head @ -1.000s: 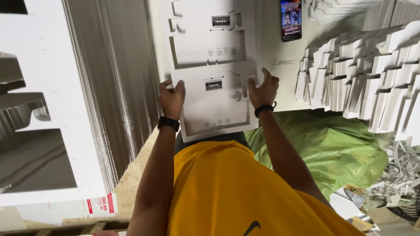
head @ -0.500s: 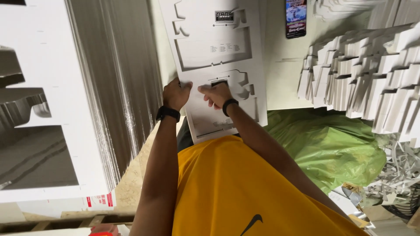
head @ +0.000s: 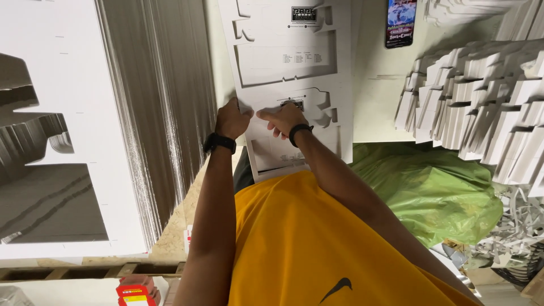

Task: Manually punching out pre-cut shapes from cardboard sheets and stacking the processed items.

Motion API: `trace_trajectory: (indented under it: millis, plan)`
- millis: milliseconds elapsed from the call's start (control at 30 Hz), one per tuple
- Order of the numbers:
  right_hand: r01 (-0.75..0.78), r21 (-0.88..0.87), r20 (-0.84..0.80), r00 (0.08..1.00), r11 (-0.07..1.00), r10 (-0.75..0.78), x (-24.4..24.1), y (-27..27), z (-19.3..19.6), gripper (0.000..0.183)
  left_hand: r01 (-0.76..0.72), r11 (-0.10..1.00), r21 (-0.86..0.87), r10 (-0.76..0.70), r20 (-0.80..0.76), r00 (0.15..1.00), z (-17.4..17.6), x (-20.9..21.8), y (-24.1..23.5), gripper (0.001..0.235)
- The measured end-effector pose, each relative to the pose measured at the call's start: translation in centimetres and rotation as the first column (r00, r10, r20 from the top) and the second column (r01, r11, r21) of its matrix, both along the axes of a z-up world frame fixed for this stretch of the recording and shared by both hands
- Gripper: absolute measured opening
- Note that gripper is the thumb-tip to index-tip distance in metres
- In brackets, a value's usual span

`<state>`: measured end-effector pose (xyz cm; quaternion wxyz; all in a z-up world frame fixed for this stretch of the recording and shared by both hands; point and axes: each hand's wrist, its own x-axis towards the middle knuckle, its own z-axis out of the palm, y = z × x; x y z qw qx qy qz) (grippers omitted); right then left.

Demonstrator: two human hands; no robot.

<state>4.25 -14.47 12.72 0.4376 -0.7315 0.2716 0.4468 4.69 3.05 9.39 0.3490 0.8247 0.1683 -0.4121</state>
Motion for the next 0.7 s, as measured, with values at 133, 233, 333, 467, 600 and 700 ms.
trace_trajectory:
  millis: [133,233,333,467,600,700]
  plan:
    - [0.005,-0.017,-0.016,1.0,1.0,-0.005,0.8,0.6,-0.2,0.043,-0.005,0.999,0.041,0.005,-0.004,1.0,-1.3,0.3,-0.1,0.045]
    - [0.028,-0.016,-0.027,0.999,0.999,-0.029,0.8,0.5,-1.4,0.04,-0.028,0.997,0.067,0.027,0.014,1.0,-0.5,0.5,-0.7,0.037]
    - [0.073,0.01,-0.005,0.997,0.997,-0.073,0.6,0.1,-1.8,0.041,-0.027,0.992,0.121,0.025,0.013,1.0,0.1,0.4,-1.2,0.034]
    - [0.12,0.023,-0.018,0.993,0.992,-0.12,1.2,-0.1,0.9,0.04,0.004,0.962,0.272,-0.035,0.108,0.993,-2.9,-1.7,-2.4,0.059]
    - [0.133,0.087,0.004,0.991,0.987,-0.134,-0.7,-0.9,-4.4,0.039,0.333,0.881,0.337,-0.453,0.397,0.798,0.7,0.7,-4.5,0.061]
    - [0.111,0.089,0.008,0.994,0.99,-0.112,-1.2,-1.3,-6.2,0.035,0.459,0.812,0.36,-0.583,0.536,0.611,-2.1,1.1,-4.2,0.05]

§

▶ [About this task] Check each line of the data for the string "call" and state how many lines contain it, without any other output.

▶ [Solution to this task] 2